Common Results of an I-9 Worksite Investigation
Once ICE has completed reviewing the I-9 forms and documents, it typically notifies the party that was audited in writing of the outcome. Here are several more common types of notifications and what they mean.
- Notice of Inspection (NOI) Results: A result by this name generally comes in the form of a letter to the audited party to let the representatives know that the company was found to be compliant. This document can also be referred to as a compliance letter.
- Notice of Discrepancies: This result lets an employer know that there was some difficulty determining an employee(s)’ work eligibility based on the paperwork submitted by the employer. The employer is then expected to share that notice with the employee so it can present additional documentation, if available, to establish eligibility to work.
- Notice of Suspect Documents: An audit result by this name is a step down from the previous two results.
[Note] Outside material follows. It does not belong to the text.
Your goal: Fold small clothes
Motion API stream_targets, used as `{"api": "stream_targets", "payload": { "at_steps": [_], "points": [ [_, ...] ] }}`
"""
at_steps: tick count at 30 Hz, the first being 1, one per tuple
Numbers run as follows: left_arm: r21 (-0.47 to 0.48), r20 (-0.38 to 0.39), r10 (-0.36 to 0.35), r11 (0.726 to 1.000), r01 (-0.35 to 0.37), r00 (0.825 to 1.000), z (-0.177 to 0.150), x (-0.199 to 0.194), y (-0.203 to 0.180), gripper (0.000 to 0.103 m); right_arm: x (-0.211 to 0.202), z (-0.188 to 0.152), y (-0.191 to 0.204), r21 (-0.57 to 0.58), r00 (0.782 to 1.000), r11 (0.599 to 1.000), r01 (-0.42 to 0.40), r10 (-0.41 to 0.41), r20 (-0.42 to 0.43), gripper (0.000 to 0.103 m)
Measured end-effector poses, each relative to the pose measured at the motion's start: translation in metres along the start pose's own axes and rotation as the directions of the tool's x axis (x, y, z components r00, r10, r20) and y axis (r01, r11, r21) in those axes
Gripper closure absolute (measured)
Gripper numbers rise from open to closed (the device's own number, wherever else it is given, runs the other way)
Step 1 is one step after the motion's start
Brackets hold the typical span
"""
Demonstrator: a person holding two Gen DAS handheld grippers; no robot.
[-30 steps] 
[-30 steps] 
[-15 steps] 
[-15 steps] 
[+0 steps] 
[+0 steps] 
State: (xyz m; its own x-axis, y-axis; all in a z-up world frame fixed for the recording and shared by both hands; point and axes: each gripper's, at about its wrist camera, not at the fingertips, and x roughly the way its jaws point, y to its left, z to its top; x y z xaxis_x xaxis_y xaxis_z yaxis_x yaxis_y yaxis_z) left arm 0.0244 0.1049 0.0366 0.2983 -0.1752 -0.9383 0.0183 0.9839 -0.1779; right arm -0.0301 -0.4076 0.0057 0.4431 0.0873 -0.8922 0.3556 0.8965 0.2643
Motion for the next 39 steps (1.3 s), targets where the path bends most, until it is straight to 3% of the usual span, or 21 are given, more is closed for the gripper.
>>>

This type of notification lets the audited party know that ICE has found an employee that is unauthorized to work, and that civil and criminal penalties could ensue. That said, ICE generally gives both the employee and employer a chance to present additional documentation that proves the employee’s eligibility to work if the audited party or employee deem the finding to be an error.
- Warning Notice: This audit result can mean that some substantive verification violations were found, but may not warrant a fine due to the expectation of an employer’s future compliance.
- Notice of Technical or Procedural Failures: This notification makes an employer aware of technical violations that were found. The employer then has ten business days to correct the forms with uncorrected technical and procedural failures being subject to fines.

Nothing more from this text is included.